Well, if for no other reason that it allowed me to start describing my own kitchen as “for snackers, not for cooks.” (We’ve moved in the last few months. Our new kitchen isn’t set up for even semi-serious cooking.) There may be a bon mot for you too.

But it also is a window on an era: it’s a very specific slice of American history, when the baby boomers were protesting Vietnam, when the idealism of the 1960s  moved into the hedonism of the 1970s, and what it was like to be a young adult during that time. Now we’ve moved so far away from that to the-market-and-capitalism-will-fix-everything… It can be jarring to think of the world like that. Part of why we moved on is because of criticism like Didion’s. She didn’t give the era a warm, happy glow. She points out its flaws, and does it well.

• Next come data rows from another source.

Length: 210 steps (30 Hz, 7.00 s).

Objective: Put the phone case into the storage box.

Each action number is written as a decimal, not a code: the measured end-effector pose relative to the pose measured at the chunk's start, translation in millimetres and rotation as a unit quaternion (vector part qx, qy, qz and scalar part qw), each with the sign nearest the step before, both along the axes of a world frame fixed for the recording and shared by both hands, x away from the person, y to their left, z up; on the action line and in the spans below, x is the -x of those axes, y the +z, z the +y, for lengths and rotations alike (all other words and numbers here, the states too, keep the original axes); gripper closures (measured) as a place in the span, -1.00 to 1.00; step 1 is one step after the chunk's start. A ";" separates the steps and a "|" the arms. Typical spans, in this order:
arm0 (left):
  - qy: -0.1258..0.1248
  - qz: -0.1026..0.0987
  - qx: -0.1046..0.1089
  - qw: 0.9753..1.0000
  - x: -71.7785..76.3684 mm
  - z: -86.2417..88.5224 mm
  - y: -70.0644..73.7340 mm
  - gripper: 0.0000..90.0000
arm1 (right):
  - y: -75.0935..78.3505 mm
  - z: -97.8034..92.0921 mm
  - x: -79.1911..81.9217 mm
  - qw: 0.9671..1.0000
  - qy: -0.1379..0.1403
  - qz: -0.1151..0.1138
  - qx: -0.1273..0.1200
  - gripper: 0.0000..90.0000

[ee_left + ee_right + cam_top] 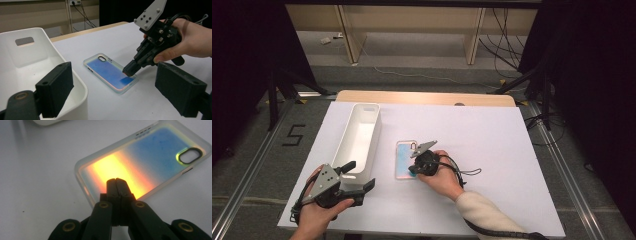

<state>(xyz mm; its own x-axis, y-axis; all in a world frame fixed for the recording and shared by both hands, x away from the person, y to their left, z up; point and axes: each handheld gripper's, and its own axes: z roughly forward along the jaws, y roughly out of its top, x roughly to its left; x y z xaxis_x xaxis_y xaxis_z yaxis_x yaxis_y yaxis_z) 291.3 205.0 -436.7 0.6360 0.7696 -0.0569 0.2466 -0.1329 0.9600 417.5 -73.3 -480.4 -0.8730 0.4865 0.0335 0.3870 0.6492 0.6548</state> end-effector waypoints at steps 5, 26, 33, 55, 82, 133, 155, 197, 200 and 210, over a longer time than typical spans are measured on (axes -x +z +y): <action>-0.002 0.000 -0.001 1.000 0.2 0.0 -0.1 -0.68 | 18.3 -6.8 3.3 0.998 -0.002 -0.022 -0.057 0.73; -0.002 -0.001 -0.003 1.000 -0.7 -0.9 -0.9 -0.68 | 66.0 -104.9 33.7 0.970 -0.065 -0.100 -0.213 -0.39; -0.002 -0.002 -0.001 1.000 -1.5 -1.4 -0.4 -0.68 | 63.4 -117.0 43.1 0.969 -0.075 -0.095 -0.214 -0.40; -0.003 -0.004 -0.003 1.000 0.8 0.4 -0.6 -0.68 | 58.8 -108.4 52.3 0.972 -0.057 -0.116 -0.194 -0.39; -0.004 -0.004 -0.001 1.000 1.2 0.4 0.1 -0.68 | 56.5 -46.4 44.3 0.989 0.028 -0.133 -0.054 -0.21; -0.014 -0.008 0.001 1.000 3.6 -0.6 2.4 -0.68 | 15.2 40.3 3.2 0.968 0.154 -0.045 0.190 0.08; -0.015 -0.007 0.000 1.000 4.3 -1.1 2.3 -0.68 | 17.7 50.8 0.9 0.960 0.184 -0.022 0.212 0.57; -0.015 -0.007 0.001 1.000 3.6 0.0 2.4 -0.68 | 19.6 54.7 5.8 0.948 0.208 -0.036 0.239 0.96; -0.014 -0.007 0.001 1.000 3.7 -0.1 2.4 -0.68 | 19.5 54.5 6.2 0.948 0.207 -0.038 0.240 0.96; -0.013 -0.005 0.002 1.000 3.8 0.0 2.2 -0.68 | 19.2 51.6 9.1 0.948 0.208 -0.048 0.234 0.96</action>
<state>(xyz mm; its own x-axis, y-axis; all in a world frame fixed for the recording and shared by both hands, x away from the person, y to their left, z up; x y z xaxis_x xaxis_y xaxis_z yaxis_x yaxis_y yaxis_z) 287.5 205.0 -434.5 0.6563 0.7526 -0.0532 0.2340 -0.1360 0.9627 408.4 -21.7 -461.3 -0.9808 0.0413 -0.1908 -0.0133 0.9610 0.2763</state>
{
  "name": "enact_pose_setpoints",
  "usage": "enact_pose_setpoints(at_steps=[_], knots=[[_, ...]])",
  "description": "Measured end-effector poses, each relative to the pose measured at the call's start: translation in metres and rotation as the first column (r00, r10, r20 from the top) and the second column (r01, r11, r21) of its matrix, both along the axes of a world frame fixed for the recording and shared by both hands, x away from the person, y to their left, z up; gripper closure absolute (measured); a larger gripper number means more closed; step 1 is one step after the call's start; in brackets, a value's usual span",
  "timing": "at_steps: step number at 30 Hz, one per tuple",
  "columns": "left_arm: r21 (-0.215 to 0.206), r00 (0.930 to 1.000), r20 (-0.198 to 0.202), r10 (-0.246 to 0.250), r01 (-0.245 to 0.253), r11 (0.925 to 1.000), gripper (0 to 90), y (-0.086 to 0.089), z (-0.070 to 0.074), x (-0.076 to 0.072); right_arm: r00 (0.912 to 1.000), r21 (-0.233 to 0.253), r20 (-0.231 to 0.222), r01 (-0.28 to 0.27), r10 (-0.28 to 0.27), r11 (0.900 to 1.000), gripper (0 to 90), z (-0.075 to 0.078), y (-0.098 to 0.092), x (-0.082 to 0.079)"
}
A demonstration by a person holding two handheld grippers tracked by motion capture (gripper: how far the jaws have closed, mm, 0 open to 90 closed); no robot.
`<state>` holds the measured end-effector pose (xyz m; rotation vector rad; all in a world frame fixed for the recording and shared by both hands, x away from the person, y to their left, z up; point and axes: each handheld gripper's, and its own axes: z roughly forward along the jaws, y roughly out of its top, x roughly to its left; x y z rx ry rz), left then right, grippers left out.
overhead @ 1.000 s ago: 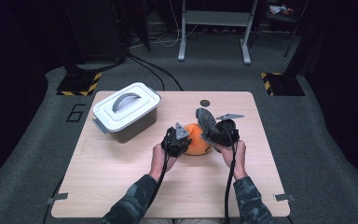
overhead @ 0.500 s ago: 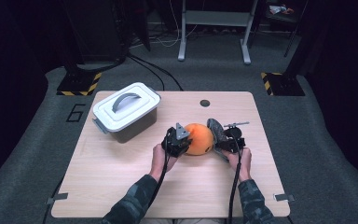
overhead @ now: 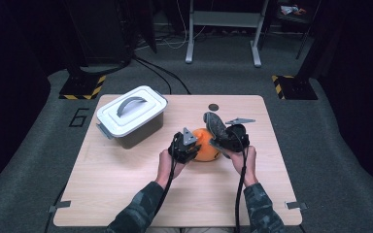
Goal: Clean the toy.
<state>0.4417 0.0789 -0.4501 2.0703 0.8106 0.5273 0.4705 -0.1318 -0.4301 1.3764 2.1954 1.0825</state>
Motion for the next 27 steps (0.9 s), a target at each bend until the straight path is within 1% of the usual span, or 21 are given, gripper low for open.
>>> enact_pose_setpoints(at_steps=[1, 2, 3, 4, 5, 6, 8, 11, 14, 15, 17, 18, 20, 21, 22, 24, 25, 26, 27], knots=[[-0.002, 1.0000, 0.000, -0.002, 0.002, 1.0000, 72.9, 0.000, 0.000, 0.000, 1.0000, 0.007, -0.001, 0.005, -0.005, 1.000, 70.2, -0.002, -0.001, 0.000], [-0.005, 1.0000, -0.002, -0.010, 0.010, 0.9999, 72.0, -0.001, 0.000, 0.000, 1.0000, -0.001, -0.006, 0.004, -0.004, 1.000, 70.4, -0.004, -0.001, 0.001], [0.003, 0.9999, -0.001, -0.016, 0.016, 0.9999, 71.1, -0.001, 0.000, 0.000, 0.9999, -0.006, -0.010, 0.002, -0.003, 1.000, 70.6, -0.006, -0.002, 0.001], [-0.002, 0.9999, 0.004, -0.016, 0.016, 0.9999, 69.9, -0.002, 0.000, 0.000, 0.9999, -0.005, -0.013, 0.008, -0.008, 1.000, 70.8, -0.008, -0.002, 0.001], [-0.011, 0.9998, 0.001, -0.018, 0.018, 0.9998, 68.9, -0.003, -0.001, 0.000, 1.0000, -0.013, -0.009, 0.002, -0.002, 1.000, 70.9, -0.010, -0.003, 0.002], [-0.010, 0.9998, -0.001, -0.020, 0.020, 0.9998, 67.8, -0.003, 0.000, 0.000, 0.9999, -0.013, -0.014, 0.001, -0.001, 1.000, 70.9, -0.011, -0.004, 0.002], [-0.005, 0.9997, 0.002, -0.023, 0.023, 0.9997, 65.4, -0.003, 0.000, 0.000, 0.9996, 0.008, -0.027, 0.012, -0.012, 1.000, 70.9, -0.013, -0.005, 0.003], [-0.014, 0.9995, 0.005, -0.030, 0.030, 0.9995, 60.3, 0.000, 0.001, 0.000, 0.9996, 0.006, -0.026, 0.008, -0.008, 1.000, 71.0, -0.013, -0.006, 0.004], [-0.027, 0.9998, -0.004, -0.019, 0.019, 0.9995, 53.6, 0.007, 0.003, -0.001, 0.9996, 0.002, -0.025, 0.011, -0.011, 1.000, 70.9, -0.013, -0.006, 0.004], [-0.025, 1.0000, -0.003, -0.006, 0.006, 0.9997, 52.7, 0.010, 0.002, -0.001, 0.9998, 0.002, -0.018, 0.010, -0.010, 1.000, 71.0, -0.014, -0.006, 0.005], [-0.032, 0.9999, -0.012, 0.009, -0.010, 0.9994, 49.3, 0.016, -0.001, 0.000, 0.9996, 0.001, -0.024, 0.016, -0.016, 1.000, 70.9, -0.014, -0.007, 0.005], [-0.022, 0.9997, -0.023, 0.011, -0.012, 0.9997, 48.4, 0.020, -0.002, 0.000, 0.9995, 0.001, -0.023, 0.019, -0.019, 1.000, 70.9, -0.014, -0.007, 0.005], [-0.018, 0.9987, -0.044, 0.025, -0.026, 0.9995, 47.0, 0.025, -0.008, 0.000, 0.9997, 0.002, -0.018, 0.014, -0.014, 1.000, 70.9, -0.014, -0.008, 0.005], [-0.019, 0.9983, -0.053, 0.027, -0.028, 0.9994, 46.8, 0.027, -0.011, 0.001, 0.9997, 0.002, -0.018, 0.015, -0.015, 1.000, 70.9, -0.014, -0.008, 0.005], [-0.006, 0.9971, -0.072, 0.025, -0.026, 0.9996, 46.8, 0.028, -0.014, 0.001, 0.9997, 0.004, -0.018, 0.017, -0.016, 1.000, 70.9, -0.014, -0.008, 0.005], [0.011, 0.9961, -0.085, 0.022, -0.021, 0.9997, 48.1, 0.029, -0.020, 0.001, 0.9997, -0.005, -0.017, 0.017, -0.018, 1.000, 70.9, -0.014, -0.008, 0.005], [0.004, 0.9945, -0.104, 0.015, -0.014, 0.9999, 50.4, 0.028, -0.022, 0.001, 0.9995, -0.003, -0.021, 0.023, -0.023, 1.000, 70.9, -0.014, -0.008, 0.005], [0.003, 0.9943, -0.106, 0.012, -0.012, 0.9999, 54.2, 0.028, -0.024, 0.002, 0.9993, 0.000, -0.025, 0.029, -0.029, 1.000, 70.9, -0.014, -0.009, 0.005], [0.001, 0.9938, -0.111, 0.004, -0.004, 1.0000, 60.2, 0.027, -0.026, 0.002, 0.9993, 0.004, -0.021, 0.030, -0.030, 1.000, 70.9, -0.014, -0.009, 0.005]])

It’s a critical eye looking at a time that was often romanticized (at least when/were I grew up). For that, I am grateful.

Thoughtful feeling

the empathy exams

 

What’s it about?
The Empathy Exams is a series of personal essays – if they were strung into one, this would be a memoir. The first one is titled The Empathy Exams, and it’s about her job at a medical school. She’s required to portray different patients with different ailments and symptoms and willingnesses to talk about those symptoms. The medical students are required to talk to her to gather information to diagnose her, but also to improve their bedside manner. After the interviews, she has to grade them on, among other things, their empathy. Did the students make her feel like they felt her pain? She also gains a lot of insight into what empathy is. The rest of the essays in the book are about her putting herself into situations (or situations she’s already been in) and empathizing with the people around her. What can she learn about humanity?

Why should you read it?
Because learning about people and sympathizing with people is a good thing. Seriously, The Empathy Exams is an eloquent exploration of what it means to be a person. The author does a good job at making you feel her apprehension at getting an abortion. She communicates the horror of living in a world where drug lords are fighting for territory. But it’s never too heavy. It’s thoughtful. I enjoyed it.

Girl Power!

Not That Kind of Girl

 

What’s it about?
Not That Kind of Girl is about Lena Dunham’s life. I’d say it was a memoir, but it wasn’t. It was a series of essays, grouped by themes like “Love & Sex” or “Work.” She’s entertaining and kind of messed up in a punk-ish way. But she’s also clearly got a serious work ethic, and I suspect is less messed up than she portrays herself as.

Why should you read it?
Maybe if I watched Girls I’d’ve like it more. Not That Kind of Girl is a fine book, it just didn’t grab me in the way I thought it would. I like that it’s supportive of women and girl culture. I like that she shows herself and her flaws and that that’s ok. I like that she is ambitious as hell. I hate that she feels the need to downplay that ambition. But I don’t identify with her – that’s what I was missing. I’m not as punk or trendy or young, and I didn’t grow up with hippy parents in NYC. But I do think that Lena Dunham is a pretty good role model, and I’m happy she’s out there for people to look up to.